Labubu draws crowds at Shenzhen fair as Pop Mart expands IP reach
Pop Mart’s LABUBU booth packed Shenzhen’s cultural fair with plush and THE MONSTERS x FIFA tie-ins, signaling a push beyond the blind-box shelf.

Pop Mart set up LABUBU front and center in the Beijing exhibition area of the 22nd China International Cultural Industries Fair, and the booth quickly became one of the busiest stops on the floor. Visitors clustered around the display to photograph the plush-heavy setup and the recently launched THE MONSTERS x FIFA collaboration, a rare collector-facing moment that put the character’s next chapter on public display.
The five-day fair ran from May 21 to May 25 at the Shenzhen World Exhibition & Convention Center in Bao’an District, with a main venue spanning 160,000 square meters. The scale matters here: the event drew 6,312 exhibitors online and offline and put more than 120,000 cultural products on show, turning Pop Mart’s presence into more than a branded pit stop. In a setting framed as China’s only state-level, international, comprehensive cultural industry expo, LABUBU read like an export-ready IP rather than a toy shelf novelty.
Pop Mart said it brought multiple popular LABUBU products and the FIFA collaboration so more visitors could experience the appeal of trendy IP in person. The tie-in is not just decorative fair content, either. Pop Mart’s official U.S. site lists THE MONSTERS × FIFA as an official collection, confirming that the crossover is a real product line and not simply a Shenzhen-only presentation. For collectors tracking where LABUBU is headed next, that matters as much as the foot traffic.

The display also fit a longer arc that starts with Kasing Lung creating LABUBU in The Monsters universe in 2015. Pop Mart introduced THE MONSTERS as a series in 2019, then brought out the brand’s first vinyl-faced plush in 2022. Those steps helped set up the breakout run that followed, with THE MONSTERS becoming Pop Mart’s first IP franchise to pass 10 billion yuan in annual revenue and, in 2025, generating 14.16 billion yuan in sales, up 365.7 percent year on year, about 38 percent of the company’s total revenue.

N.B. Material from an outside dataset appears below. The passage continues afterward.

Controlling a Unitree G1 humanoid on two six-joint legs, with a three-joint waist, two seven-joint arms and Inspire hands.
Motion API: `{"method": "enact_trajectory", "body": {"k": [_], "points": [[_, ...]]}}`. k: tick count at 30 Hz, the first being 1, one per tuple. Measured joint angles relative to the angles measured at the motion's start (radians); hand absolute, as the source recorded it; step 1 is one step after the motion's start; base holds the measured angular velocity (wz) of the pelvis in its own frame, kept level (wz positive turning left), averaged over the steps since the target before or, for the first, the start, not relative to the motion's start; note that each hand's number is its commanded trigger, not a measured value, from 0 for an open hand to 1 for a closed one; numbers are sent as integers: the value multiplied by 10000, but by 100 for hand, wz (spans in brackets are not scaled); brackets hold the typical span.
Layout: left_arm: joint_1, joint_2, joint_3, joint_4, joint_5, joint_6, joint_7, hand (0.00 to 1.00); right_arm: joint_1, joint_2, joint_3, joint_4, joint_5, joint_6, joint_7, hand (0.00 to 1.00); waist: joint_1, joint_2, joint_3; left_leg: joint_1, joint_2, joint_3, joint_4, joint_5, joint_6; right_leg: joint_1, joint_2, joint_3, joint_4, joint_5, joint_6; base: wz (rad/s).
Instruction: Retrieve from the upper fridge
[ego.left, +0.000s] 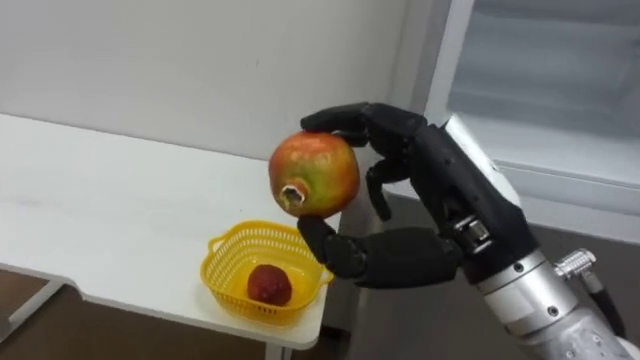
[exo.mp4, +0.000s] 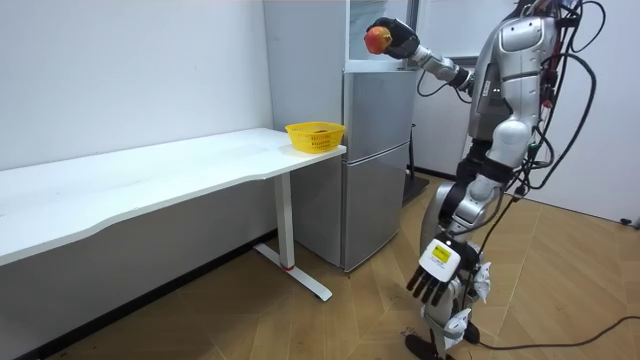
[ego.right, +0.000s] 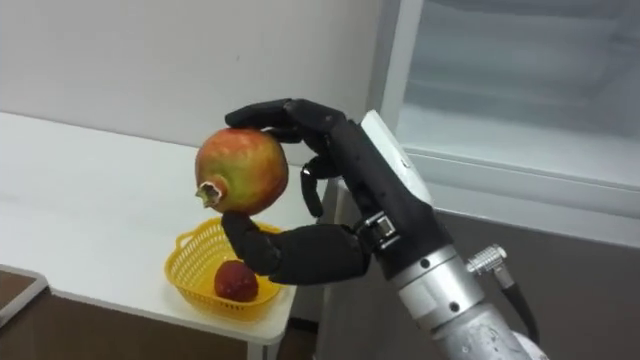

That is why the Shenzhen fair mattered beyond brand visibility. The crowded booth showed Pop Mart using LABUBU as a cultural-stage IP, one that can move from blind boxes and plush into licensed collaborations and large-scale public activations. At Shenzhen, the character did exactly what Pop Mart seems to want most now: pull people in, then make them look at LABUBU as something bigger than a single series on a shelf.